Selon le site d’information Hespress, un responsable de la police aurait sous-entendu que le ministère de l’Intérieur avait émis des directives strictes quand aux manifestations de ce dimanche. D’ailleurs, les protestations à Oujda, Nador, Tanger (vidéo ci-contre), Marrakech et le samedi à Rabat ont eu droit au même traitement réservé aux militants à Casablanca. En ce moment-même, les protestations à Sidi Ifni se sont transformées en véritables affrontements entre la population et les forces de l’ordre. Selon un militant d’ATTAC Sidi Ifni, la coordination locale du 20 février a décidé de rester en sit-in ce soir dimanche, « mais tout de suite, les forces de l’ordre ont violemment réprimé le rassemblement, et maintenant il y a des affrontements entre les habitants et la police, les deux parties se jettent des pierres ».
 

Le Mouvement du 20 février malmené

Les éléments de police étaient massivement présents au quartier Sbata hier après-midi.
Les éléments de police étaient massivement présents au quartier Sbata hier après-midi.

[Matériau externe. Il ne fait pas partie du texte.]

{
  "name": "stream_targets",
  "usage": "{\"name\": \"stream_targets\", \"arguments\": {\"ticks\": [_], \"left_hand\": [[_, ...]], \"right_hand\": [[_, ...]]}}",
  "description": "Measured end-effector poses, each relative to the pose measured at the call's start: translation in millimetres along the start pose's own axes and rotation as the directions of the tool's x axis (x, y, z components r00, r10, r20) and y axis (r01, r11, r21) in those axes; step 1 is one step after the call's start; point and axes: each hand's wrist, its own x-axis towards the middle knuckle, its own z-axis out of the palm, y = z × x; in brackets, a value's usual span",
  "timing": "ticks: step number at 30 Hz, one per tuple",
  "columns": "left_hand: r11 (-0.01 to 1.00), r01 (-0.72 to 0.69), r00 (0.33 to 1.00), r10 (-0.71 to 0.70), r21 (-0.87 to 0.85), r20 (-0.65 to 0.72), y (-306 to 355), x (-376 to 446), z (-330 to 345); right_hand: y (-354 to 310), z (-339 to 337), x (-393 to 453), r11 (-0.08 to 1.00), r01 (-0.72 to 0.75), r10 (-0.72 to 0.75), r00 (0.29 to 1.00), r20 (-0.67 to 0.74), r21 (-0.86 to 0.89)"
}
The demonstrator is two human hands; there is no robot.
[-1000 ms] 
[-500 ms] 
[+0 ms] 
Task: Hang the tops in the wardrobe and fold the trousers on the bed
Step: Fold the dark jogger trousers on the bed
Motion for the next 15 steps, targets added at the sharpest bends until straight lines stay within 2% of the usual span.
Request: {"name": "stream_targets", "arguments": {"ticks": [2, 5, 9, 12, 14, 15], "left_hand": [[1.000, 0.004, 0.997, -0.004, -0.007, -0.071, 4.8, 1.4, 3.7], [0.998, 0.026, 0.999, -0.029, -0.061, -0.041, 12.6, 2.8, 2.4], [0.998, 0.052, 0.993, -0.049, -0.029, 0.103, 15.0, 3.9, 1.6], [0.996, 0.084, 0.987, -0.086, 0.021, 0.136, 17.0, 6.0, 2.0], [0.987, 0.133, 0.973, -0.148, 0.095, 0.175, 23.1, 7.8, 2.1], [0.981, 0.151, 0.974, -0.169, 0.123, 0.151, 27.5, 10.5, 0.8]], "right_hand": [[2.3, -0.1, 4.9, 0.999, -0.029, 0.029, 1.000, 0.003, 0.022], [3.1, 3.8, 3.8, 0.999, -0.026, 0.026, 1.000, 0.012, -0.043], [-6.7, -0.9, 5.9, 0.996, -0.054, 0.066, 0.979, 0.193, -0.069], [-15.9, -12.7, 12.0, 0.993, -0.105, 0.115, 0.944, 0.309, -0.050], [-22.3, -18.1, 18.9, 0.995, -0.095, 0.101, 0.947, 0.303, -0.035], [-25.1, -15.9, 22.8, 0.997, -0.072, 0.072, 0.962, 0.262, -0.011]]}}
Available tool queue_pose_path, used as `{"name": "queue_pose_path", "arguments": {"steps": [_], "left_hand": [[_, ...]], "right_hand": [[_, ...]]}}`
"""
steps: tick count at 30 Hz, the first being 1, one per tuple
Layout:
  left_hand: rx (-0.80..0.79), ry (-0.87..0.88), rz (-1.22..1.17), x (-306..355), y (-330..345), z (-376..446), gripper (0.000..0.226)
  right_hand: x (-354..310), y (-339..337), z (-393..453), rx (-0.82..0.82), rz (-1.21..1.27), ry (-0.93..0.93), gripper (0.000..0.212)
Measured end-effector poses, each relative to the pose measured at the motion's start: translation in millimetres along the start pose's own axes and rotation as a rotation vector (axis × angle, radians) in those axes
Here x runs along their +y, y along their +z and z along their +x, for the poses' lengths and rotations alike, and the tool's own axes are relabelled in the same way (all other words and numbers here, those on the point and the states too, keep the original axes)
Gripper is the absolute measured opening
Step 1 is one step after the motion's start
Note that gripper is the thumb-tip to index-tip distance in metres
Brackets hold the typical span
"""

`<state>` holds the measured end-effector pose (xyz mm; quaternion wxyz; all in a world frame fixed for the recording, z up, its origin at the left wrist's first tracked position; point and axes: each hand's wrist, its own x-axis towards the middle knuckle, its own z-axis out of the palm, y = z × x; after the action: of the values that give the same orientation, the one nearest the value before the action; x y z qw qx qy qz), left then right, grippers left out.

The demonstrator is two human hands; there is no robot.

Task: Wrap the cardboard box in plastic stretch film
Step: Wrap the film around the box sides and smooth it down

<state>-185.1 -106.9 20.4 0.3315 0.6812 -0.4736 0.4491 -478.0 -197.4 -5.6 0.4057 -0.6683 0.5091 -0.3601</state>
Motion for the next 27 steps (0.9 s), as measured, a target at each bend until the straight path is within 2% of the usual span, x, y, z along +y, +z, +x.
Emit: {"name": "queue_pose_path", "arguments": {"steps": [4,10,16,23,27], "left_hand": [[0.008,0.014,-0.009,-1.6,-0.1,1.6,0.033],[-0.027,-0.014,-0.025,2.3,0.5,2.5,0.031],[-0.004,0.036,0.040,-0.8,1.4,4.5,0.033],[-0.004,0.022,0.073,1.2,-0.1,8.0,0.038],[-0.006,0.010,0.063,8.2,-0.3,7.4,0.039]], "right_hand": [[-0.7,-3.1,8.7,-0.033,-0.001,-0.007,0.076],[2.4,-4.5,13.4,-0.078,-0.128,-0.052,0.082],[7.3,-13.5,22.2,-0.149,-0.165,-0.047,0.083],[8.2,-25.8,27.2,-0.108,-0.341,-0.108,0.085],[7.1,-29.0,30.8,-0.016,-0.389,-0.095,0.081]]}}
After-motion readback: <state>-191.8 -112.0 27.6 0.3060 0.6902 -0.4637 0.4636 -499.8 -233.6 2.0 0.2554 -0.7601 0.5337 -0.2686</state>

À Casablanca et plus précisément au quartier Sbata, les militants du 20 février n’ont pas pu manifester hier. « Il n’y a pas eu de marche parce que l’avenue était pleine de flics. Il y avait des motards, des civils, et des baltajias comme d’habitude », affirme Samira Kinani du 20 février. Une autre source indique que la manifestation a été dispersée quelques minutes après le regroupement des manifestants. À travers le pays, la police a dispersé les manifestations. « Ce n’est qu’à Tanger que la manifestation a pu avoir lieu. Il n’y a pas eu de répression, la police a uniquement encadré les manifestationmanifestants », indique Younes Drraz. Au moins deux manifestants ont été blessés et hospitalisés et une trentaine arrêtés à Casablanca. « Bien après la dispersion de la manifestation, les policiers arrêtaient encore les militants à Sbata », indique un membre du 20 février. Hier le mouvement se réunissait pour demander « la libération des détenus politiques » et « l’indépendance de la justice ».
Théorie du complot ?
Les forces de l’ordre étaient massivement mobilisées dimanche à Casablanca. Après l’annonce d’une manifestation appelant à la « révolution », la sécurité était renforcée dans les lieux de rassemblement, que ce soit à la Place Mohammed V le matin ou à Sbata dans l’après-midi. « La répression n’est pas nouvelle. Il y a de plus en plus de violence, mais cette fois-ci elle est particulière. Il y a eu des arrestations dès le matin, lorsque des militants du 20 février ont voulu assister à la manifestation de 11h. L’appel du 13 janvier est indépendant du mouvement du 20 février et les militants qui ont été arrêtés ce matin seraient allés à la Place Mohammed V uniquement pour voir ce qui s’y passait et auraient été arrêtés parce qu’ils sont connus de la police», indique cette même source.  L’appel du 13 janvier est indépendant du mouvement du 20 février. « C’est un appel beaucoup plus radical que les revendications du 20 février, en plus d’être anonyme », indique un membre du 20 février. Certains avancent l’hypothèse d’un « appel préfabriqué par le makhzen afin de justifier la répression massive et l’arrestation de militants », indique un membre du 20 février. Le 20 janvier, des manifestations sont prévues à travers le pays afin de réitérer les revendications globales du M20F. Youness Drraz indique que la tenue de ces manifestations dimanche prochain est à confirmer étant donné la répression d’hier. « Nous allons nous réunir et nous concerter à ce sujet avant de prendre une décision ».